**Your objective:** Read the data line by line and say how many lines contain the string "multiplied", giving the number alone.

**Stored data:**
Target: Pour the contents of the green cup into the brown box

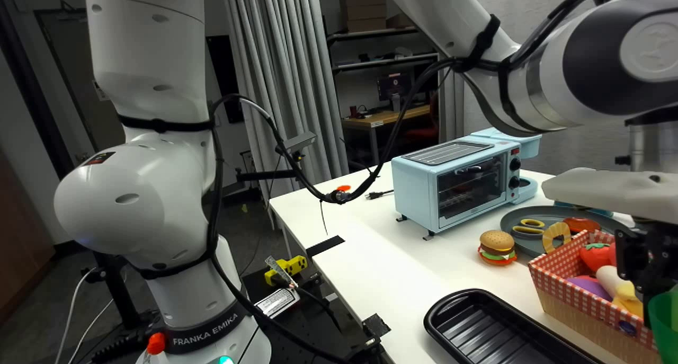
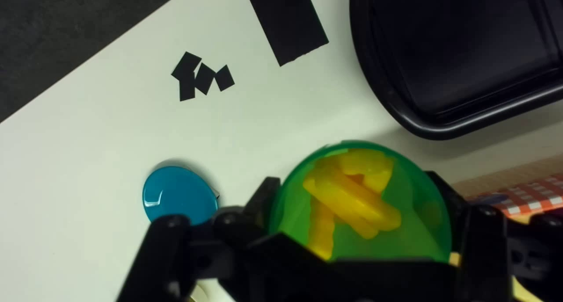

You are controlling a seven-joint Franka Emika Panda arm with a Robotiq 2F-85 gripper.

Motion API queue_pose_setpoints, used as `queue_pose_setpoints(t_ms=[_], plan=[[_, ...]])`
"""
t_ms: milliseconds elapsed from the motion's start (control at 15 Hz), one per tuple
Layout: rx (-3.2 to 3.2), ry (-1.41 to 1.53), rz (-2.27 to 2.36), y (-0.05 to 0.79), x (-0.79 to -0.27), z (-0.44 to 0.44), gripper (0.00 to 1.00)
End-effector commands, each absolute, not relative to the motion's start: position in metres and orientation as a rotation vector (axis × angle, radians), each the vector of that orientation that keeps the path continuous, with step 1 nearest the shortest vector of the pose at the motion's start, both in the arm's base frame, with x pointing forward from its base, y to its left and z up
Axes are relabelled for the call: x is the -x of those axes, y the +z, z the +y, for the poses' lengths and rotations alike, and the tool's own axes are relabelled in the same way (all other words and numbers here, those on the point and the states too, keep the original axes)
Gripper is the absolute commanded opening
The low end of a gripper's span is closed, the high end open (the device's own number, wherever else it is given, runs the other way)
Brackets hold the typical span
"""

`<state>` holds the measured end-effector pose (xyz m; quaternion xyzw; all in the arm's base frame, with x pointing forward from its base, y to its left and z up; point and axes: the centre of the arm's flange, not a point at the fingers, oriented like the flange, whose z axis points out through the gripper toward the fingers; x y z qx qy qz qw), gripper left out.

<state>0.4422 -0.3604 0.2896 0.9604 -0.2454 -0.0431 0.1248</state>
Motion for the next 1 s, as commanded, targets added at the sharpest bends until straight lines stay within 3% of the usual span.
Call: queue_pose_setpoints(t_ms=[0,933], plan=[[-2.845,-0.098,-0.646,0.320,-0.431,-0.337,0.56],[-2.962,0.156,-0.531,0.364,-0.509,-0.257,0.56]])
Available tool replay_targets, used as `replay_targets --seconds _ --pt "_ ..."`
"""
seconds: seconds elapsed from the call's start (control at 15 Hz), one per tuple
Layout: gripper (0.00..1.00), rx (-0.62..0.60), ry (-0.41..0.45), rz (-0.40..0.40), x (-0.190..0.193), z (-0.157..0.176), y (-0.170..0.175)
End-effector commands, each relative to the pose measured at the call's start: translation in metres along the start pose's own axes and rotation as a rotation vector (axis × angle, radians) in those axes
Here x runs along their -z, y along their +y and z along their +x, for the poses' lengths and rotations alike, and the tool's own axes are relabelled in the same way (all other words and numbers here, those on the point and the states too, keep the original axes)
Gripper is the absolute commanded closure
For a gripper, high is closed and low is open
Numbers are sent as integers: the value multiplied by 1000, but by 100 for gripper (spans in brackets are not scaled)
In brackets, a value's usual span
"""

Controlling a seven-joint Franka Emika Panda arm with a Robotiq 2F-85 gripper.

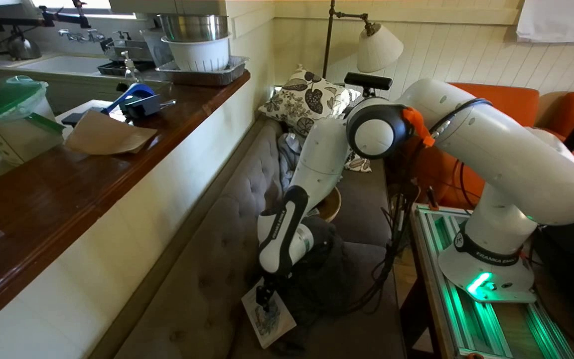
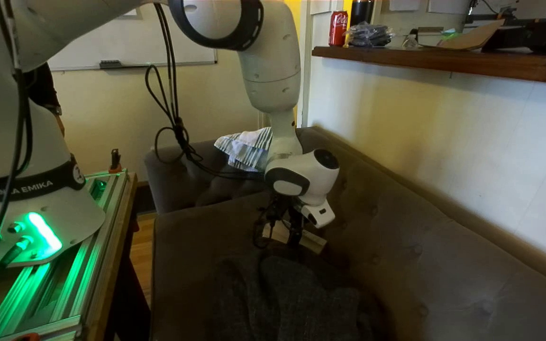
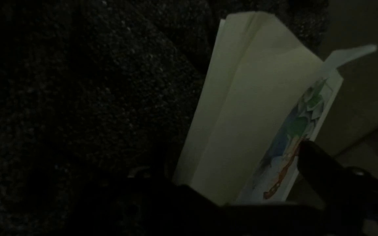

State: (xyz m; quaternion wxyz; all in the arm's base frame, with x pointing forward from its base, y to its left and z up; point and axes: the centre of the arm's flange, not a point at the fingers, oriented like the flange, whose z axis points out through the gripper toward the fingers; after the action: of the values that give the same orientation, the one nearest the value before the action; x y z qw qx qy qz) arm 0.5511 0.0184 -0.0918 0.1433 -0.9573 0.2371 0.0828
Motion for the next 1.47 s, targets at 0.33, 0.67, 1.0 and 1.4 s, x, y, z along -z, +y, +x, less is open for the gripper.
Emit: replay_targets --seconds 0.33,0.67,1.0,1.4 --pt "0 -79 -38 -16 -36 49 2" --pt "0 -60 -116 9 -40 61 3" --pt "0 41 -227 167 -42 68 -1" --pt "26 104 -243 293 -39 76 -2"
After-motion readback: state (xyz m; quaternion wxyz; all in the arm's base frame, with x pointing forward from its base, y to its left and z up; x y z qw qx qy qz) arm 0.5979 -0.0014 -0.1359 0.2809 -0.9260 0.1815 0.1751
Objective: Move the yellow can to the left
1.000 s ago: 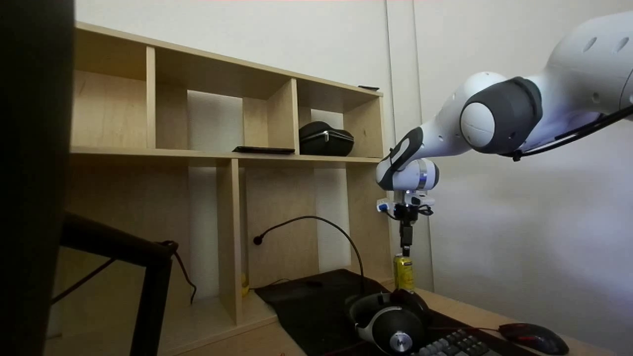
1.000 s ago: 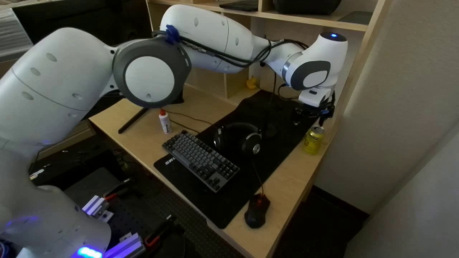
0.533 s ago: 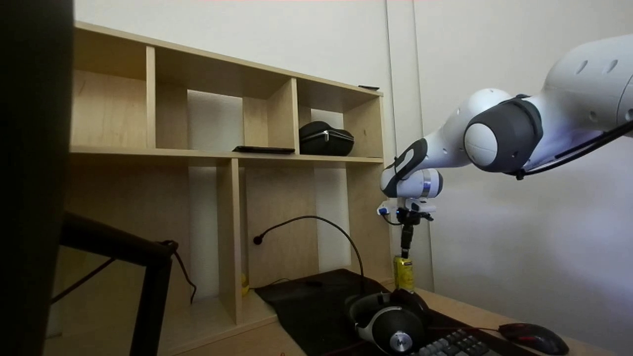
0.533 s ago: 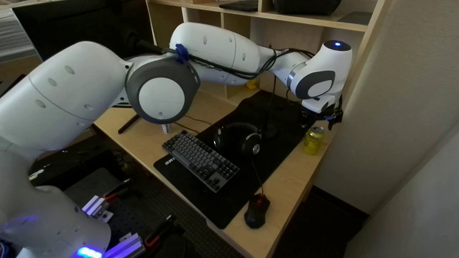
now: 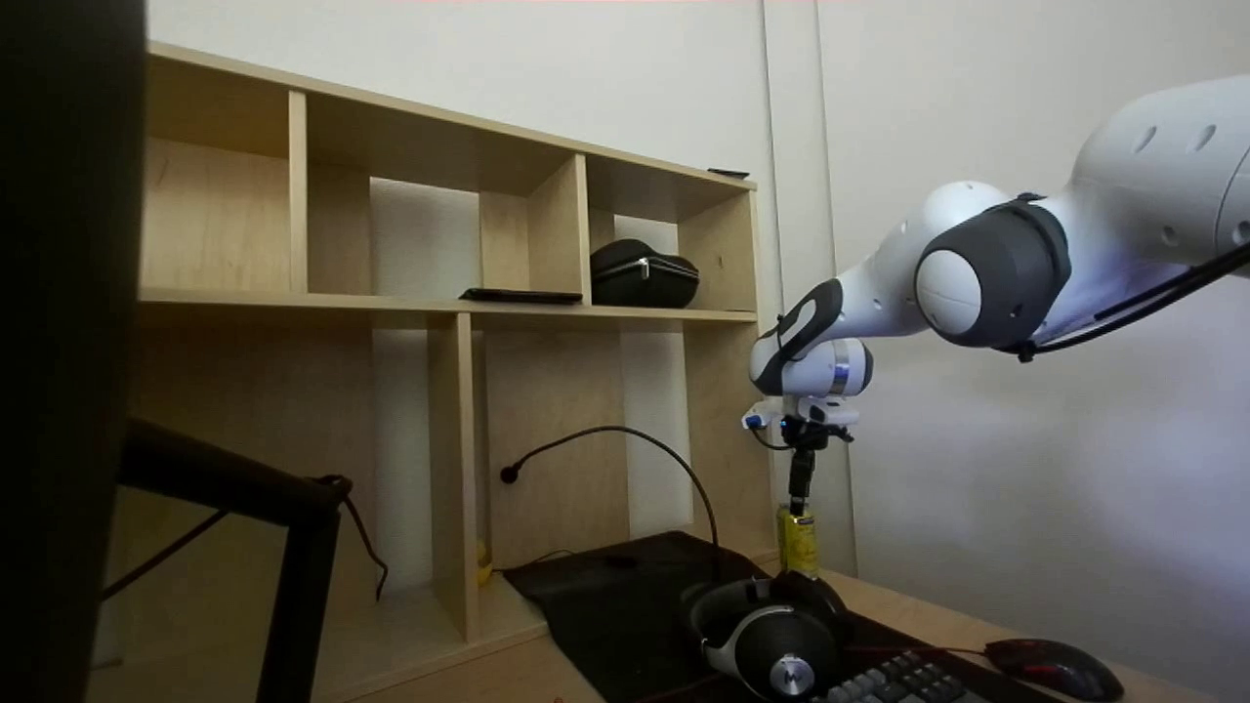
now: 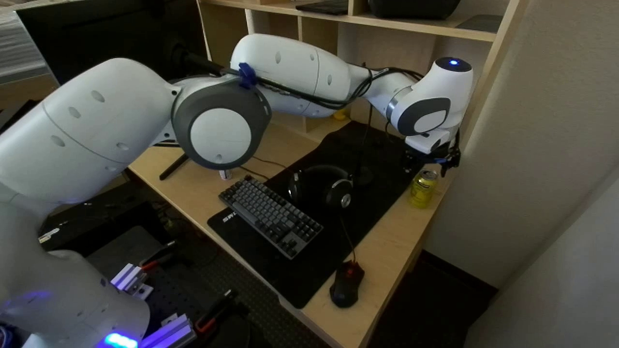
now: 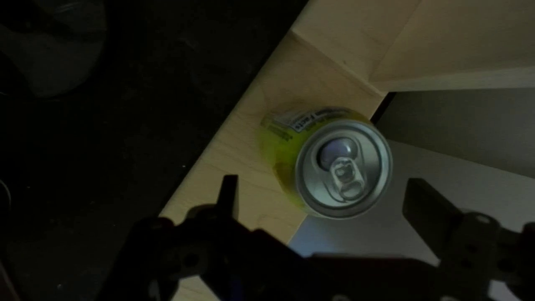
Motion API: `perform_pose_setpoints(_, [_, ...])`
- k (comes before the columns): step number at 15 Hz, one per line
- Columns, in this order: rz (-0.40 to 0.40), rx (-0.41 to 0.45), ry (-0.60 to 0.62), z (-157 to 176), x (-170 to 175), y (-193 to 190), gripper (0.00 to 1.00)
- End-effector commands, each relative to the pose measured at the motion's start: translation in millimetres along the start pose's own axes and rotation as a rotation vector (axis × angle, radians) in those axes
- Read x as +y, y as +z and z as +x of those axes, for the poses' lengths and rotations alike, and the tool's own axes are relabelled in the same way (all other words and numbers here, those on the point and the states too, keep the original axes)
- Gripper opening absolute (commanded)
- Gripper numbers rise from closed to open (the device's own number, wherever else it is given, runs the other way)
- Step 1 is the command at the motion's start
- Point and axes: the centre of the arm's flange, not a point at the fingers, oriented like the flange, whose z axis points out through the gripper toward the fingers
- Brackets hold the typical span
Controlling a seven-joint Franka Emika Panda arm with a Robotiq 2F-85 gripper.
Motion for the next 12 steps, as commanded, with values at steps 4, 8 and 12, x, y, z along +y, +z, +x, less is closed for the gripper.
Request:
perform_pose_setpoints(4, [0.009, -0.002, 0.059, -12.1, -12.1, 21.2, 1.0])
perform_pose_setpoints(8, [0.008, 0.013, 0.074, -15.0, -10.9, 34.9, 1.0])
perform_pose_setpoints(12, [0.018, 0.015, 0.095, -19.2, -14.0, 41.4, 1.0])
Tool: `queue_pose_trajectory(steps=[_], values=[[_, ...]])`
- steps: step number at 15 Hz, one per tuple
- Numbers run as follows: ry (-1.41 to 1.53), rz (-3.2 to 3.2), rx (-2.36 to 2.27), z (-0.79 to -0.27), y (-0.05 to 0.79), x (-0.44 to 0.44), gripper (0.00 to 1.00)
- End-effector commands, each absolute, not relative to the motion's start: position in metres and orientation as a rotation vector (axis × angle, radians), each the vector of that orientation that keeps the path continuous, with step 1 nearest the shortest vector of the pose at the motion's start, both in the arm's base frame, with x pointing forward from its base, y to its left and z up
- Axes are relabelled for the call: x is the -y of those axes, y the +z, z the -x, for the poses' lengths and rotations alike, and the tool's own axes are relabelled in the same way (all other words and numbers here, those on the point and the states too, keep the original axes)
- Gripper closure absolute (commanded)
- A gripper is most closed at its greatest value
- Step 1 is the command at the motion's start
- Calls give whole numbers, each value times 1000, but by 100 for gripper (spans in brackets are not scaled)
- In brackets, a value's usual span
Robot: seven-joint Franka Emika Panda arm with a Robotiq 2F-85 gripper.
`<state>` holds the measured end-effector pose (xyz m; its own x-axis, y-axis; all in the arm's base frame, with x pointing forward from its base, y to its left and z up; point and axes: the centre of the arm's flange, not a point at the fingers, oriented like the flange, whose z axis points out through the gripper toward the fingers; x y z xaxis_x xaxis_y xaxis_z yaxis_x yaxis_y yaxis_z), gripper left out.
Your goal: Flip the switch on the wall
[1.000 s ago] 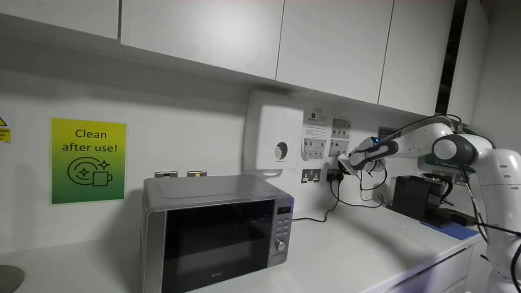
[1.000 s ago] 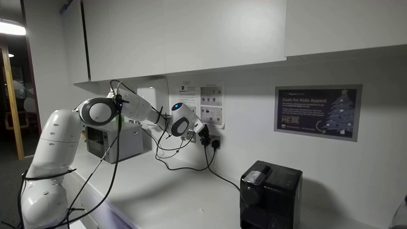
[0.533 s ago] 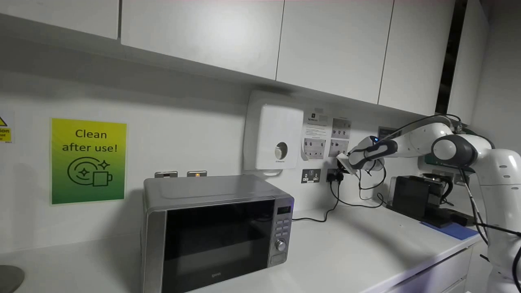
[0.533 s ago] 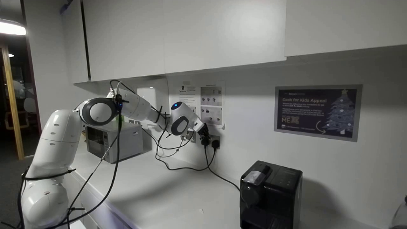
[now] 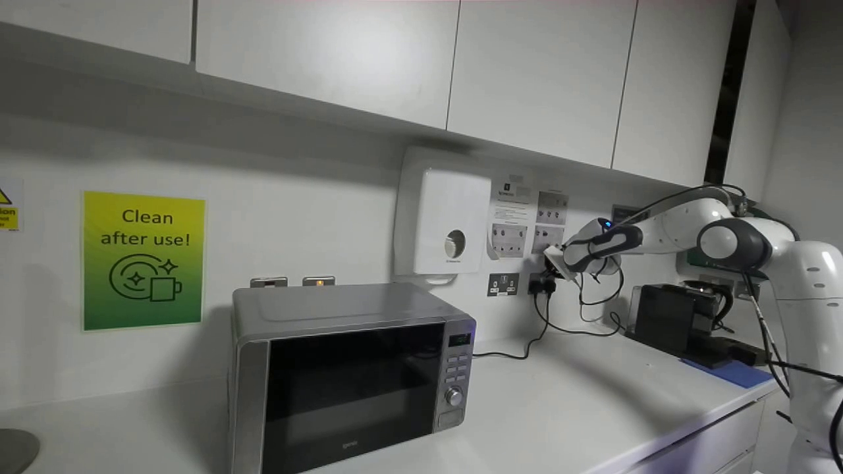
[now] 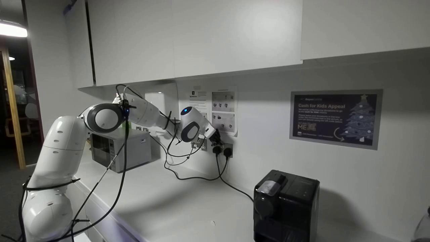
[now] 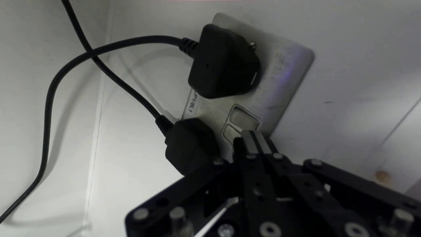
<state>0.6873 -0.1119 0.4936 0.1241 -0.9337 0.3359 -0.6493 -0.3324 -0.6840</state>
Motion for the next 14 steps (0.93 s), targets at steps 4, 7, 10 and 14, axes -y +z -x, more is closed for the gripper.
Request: queue_pose_trajectory(steps=[4, 7, 10, 14], values=[[-1096, 2012, -1568, -692, 495, 122, 100], [-1092, 2034, -1575, -688, 486, 126, 100], [-1089, 2045, -1576, -690, 478, 125, 100], [-1091, 2046, -1559, -691, 483, 117, 100]])
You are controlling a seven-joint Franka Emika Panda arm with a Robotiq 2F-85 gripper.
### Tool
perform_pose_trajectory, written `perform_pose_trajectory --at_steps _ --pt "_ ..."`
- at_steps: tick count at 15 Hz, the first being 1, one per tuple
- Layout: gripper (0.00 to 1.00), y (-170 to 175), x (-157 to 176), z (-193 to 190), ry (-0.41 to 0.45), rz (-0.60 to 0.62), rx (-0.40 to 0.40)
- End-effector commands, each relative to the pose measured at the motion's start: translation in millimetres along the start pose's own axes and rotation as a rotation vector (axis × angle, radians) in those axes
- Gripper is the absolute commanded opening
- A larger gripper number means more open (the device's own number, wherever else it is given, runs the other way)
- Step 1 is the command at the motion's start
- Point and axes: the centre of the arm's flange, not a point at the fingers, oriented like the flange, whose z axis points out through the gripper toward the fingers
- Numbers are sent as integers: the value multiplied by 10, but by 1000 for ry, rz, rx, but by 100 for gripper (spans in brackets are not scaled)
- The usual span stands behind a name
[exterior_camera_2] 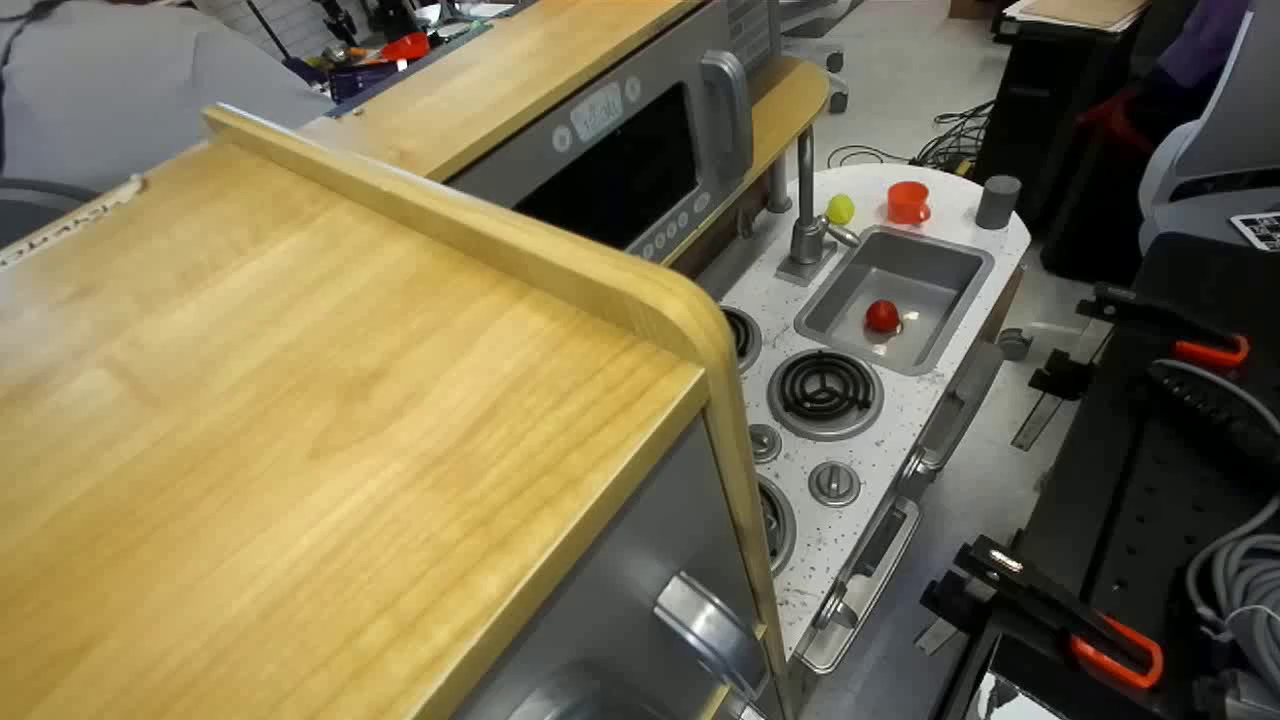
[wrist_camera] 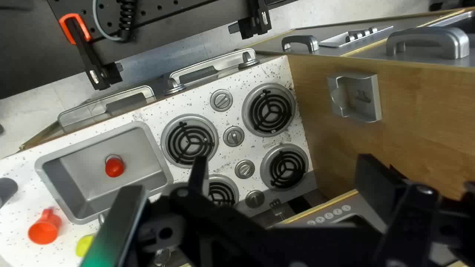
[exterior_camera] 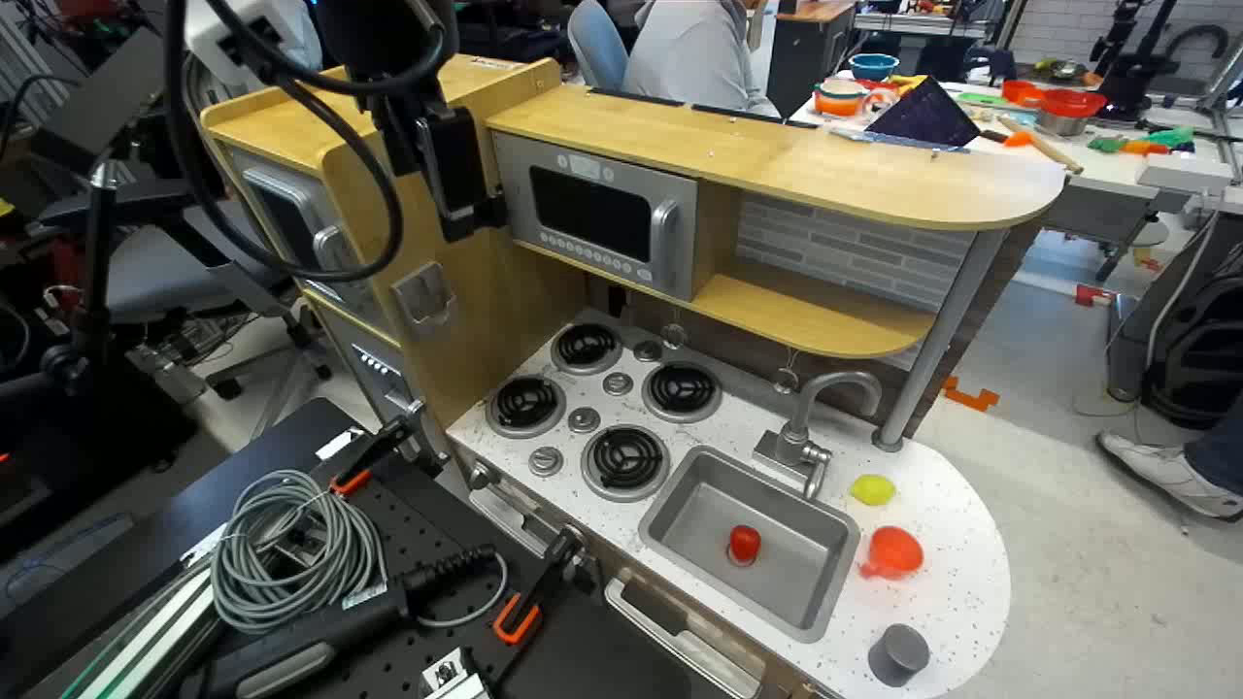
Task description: Put the grey thing in the orange cup
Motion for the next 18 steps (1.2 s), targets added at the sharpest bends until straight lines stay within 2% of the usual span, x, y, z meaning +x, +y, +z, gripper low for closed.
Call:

**Your response:** 2